Tom Hoctor is Director of the Center for Landscape Conservation Planning at the University of Florida. Tom’s research interests include the application of landscape ecology and conservation biology to regional planning, wildlife corridor design, wildlife habitat modeling and policy, and GIS applications in conservation planning. He has served as principal or co-principal investigator on many regional-scale conservation analysis and planning projects in Florida and the U.S. His current projects include the Florida Ecological Greenways Network, the Critical Lands and Waters Identification Project, the Identification of Florida Air Force Installation Conservation Priorities project, and regional landscape conservation design projects in Florida and the Gulf Coast in collaboration with the Florida Conservation Group, the National Wildlife Refuge Association and the U.S. Fish and Wildlife Service. Tom has a PhD and Masters in Conservation Biology and Landscape Ecology from the University of Florida and an undergraduate degree in History and Science from Harvard University.

Dr. Belinda B. Nettles

Belinda Nettles is the Land Protection Planning Coordinator for the Center for Landscape Conservation Planning (CLCP) at the University of Florida and an adjunct professor in the Landscape Architecture Department. She holds a Ph.D. in Design, Construction and Planning with a concentration in Urban and Regional Planning, a Master of Landscape Architecture degree from the University of Florida and an MBA from the University of South Florida.
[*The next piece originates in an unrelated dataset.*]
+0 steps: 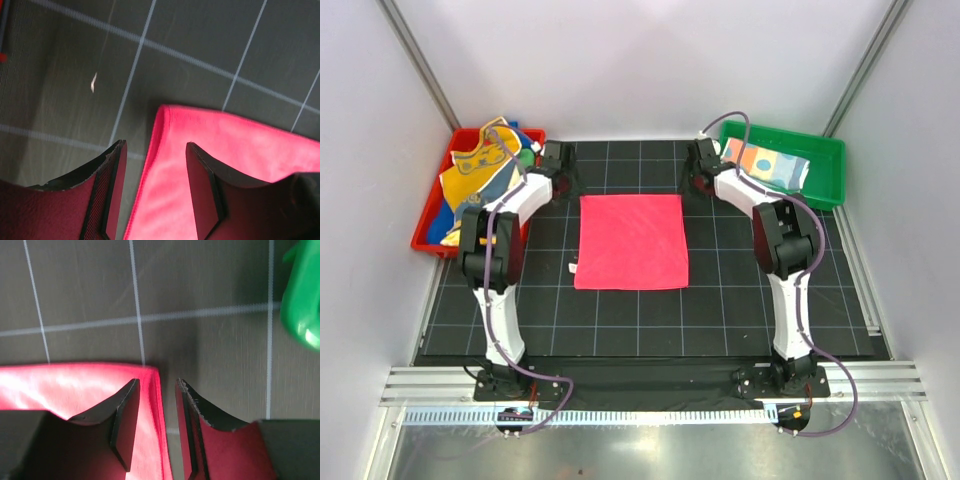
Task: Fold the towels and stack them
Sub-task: Fold the towel
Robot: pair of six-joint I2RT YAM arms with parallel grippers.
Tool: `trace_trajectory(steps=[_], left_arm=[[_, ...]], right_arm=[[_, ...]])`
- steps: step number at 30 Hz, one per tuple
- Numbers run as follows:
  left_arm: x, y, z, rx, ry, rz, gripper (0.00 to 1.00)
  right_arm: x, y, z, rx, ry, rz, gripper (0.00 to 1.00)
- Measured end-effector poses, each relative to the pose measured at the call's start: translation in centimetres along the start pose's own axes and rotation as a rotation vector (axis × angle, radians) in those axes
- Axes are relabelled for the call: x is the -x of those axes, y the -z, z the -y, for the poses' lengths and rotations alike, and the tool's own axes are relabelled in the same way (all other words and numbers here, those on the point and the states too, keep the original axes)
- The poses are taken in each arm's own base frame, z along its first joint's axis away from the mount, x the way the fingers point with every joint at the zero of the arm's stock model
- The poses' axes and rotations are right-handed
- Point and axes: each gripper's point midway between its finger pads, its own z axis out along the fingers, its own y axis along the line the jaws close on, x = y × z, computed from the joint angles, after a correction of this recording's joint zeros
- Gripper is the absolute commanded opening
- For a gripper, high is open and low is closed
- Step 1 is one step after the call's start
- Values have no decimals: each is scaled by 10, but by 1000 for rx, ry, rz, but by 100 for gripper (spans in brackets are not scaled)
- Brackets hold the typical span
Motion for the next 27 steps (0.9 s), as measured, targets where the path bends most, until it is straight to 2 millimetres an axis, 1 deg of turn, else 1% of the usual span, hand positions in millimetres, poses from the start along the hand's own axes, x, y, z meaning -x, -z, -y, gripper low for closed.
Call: trace_trajectory(steps=[3,4,6,12,16,19,21,27], left_arm=[[10,-14,-2,-26,9,-14,54],[16,-17,-1,-40,13,-13,54],[21,-21,3,-72,14,-15,54],[12,-23,13,-137,-11,-59,54],[4,-28,13,-147,-26,-82,54],[1,-31,12,-147,-27,-93,53],[0,-32,12,-148,-27,-97,53],[-3,-34,12,-151,-27,-105,53]], right_arm=[[9,-9,-3,7,2,3,42],[13,-11,-6,14,4,8,42],[15,-12,-9,22,6,7,43],[9,-11,-10,30,8,-15,43],[1,-12,-8,29,9,-36,41],[-5,-14,-5,22,10,-50,37],[-8,-14,-3,19,9,-59,36],[-11,-15,-4,27,3,-67,34]])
Belinda’s work with the CLCP includes applied research with conservation partners throughout Florida on land use, regional conservation planning and ecology-based landscapes for urban residential lots. Her recent research focuses on climate-wise landscapes, ecological landscape design and land protection strategies.

Belinda’s research has also encompassed disaster planning for historic resources, including a project funded by the National Park Service that culminated in her co-authoring Protecting Florida’s History from Hazards: A Guide for Integrating Cultural Resources into Disaster Planning.

Serving as a liaison between the Florida Conservation Group and CLCP, Belinda provides FCG with up-to-date scientific data to drive the conservation decision-making process and ensure that protected lands have the most strategic significance.

Michael Volk

Michael Volk is Associate Director of the Center for Landscape Conservation Planning at the University of Florida. Michael’s work includes applied research on land use, regional conservation planning, and urban green infrastructure; the impacts of sea level rise on natural resources and coastal communities; and climate change adaptation strategies and information needs for landscape professionals. Michael assists FCG with mapping and analysis related to conservation priorities and projects, management of existing projects, and applications for grant funding to further the mission and goals of the FCG. He has a Master’s Degree in Landscape Architecture from the University of Florida and a degree in Architecture from the Frank Lloyd Wright School of Architecture.